I've always been a soft person. I tend to crumble under stress. This used to be a thing about myself that I really didn't like, that I wished to change. I now realize the reason why I didn't like being soft was because I was constantly fighting it, constantly willing myself to be stronger and braver and as numb as possible because that was what had been modeled to me as a key to survival. I know now that softness can be a kind of gift, if you allow it to be.
Embracing softness helps us to recognize and then honor when we are feeling overwhelmed. Rather than just powering through, pushing down exhaustion with toxic positivity and complacency, softness creates the space we need to process. Softness allows us to cry when we need to cry, rest when we need to rest, break when we need to break. In softness, we can access a different kind of resilience, a true resilience informed by empathy and connection, not isolation and indifference.
When we train ourselves to ignore the times that we feel lost, overwhelmed, angry, sad, or afraid, we train ourselves to ignore other people's pain as well. This results in our gradual acceptance of the unacceptable. We can't "keep going" by ourselves. We have to keep going together.

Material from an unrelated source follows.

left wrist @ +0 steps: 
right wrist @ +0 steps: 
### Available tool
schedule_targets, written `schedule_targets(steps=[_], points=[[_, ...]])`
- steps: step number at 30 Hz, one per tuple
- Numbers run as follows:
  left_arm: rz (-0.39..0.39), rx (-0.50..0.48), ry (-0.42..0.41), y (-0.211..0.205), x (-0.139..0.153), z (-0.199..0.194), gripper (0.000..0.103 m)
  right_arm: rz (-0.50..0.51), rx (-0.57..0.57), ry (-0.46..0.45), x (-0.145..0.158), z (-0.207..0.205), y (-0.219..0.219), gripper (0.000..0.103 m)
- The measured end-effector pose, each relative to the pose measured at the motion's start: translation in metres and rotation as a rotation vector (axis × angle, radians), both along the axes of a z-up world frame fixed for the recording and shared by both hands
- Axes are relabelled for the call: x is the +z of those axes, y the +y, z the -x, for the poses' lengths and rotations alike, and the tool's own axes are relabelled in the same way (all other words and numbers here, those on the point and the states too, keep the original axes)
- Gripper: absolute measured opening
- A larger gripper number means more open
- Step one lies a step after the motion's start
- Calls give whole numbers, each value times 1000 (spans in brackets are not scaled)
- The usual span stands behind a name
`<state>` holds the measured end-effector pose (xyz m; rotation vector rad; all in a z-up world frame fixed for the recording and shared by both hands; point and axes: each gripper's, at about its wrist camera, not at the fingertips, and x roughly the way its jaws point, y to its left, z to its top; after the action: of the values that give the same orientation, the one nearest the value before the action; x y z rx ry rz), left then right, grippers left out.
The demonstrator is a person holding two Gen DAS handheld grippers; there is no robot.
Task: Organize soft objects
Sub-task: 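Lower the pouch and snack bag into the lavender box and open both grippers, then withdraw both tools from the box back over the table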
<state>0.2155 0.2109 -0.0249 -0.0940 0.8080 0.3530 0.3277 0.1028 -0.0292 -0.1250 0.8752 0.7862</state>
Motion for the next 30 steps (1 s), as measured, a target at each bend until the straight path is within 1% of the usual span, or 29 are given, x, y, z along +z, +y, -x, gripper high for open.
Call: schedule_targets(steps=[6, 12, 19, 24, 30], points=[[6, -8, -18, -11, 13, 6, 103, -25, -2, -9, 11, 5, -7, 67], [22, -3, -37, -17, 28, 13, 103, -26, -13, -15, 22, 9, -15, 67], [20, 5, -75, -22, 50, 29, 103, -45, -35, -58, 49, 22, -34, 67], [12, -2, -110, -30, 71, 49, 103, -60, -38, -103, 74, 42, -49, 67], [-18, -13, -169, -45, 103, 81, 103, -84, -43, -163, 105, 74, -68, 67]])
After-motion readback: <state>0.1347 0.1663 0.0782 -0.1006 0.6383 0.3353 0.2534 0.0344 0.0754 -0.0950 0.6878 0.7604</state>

If you are hurting as you witness these times, whether directly or indirectly affected, know that you are right to hurt. Know that you deserve to give yourself space to process, to rest. Know that you can resist the state of the world by resisting the urge to downplay or dismiss your own chaotic and complex emotions. Know that healing is not linear, and that world-making takes intention and care. Know that survival requires softness as well as fortitude.
It takes commitment to make a world like this. It takes intention, dedication and discipline to create chaos. It takes people waking up and literally choosing violence. It's a horrifying thought, to know that there are people who are content with making such a shitty version of the world and watching it burn as long as they and they alone have access to capital, power and privilege on a dying planet.
Here is another thought, a kind of answer to a society that wants us to "keep going" to nowhere: A world can be made, yes. But if a world can be made then it can be unmade, too. And this, I think, is the ultimate 2022 resolution for all of us: to reimagine what it looks like to survive. You can survive a shitty year, yes. You can keep going, yes. But what would it look like if survival was more than just enduring, more than just getting through the day, week, month, year? What would the world look like if all of us, more of us, channeled our despair, our weariness, our rage, into love in action? What if we refused to keep going just for the sake of it? What if we slowed down, or stopped altogether? What if, in the silence, and in the stillness, we clarified for ourselves where we actually want to go?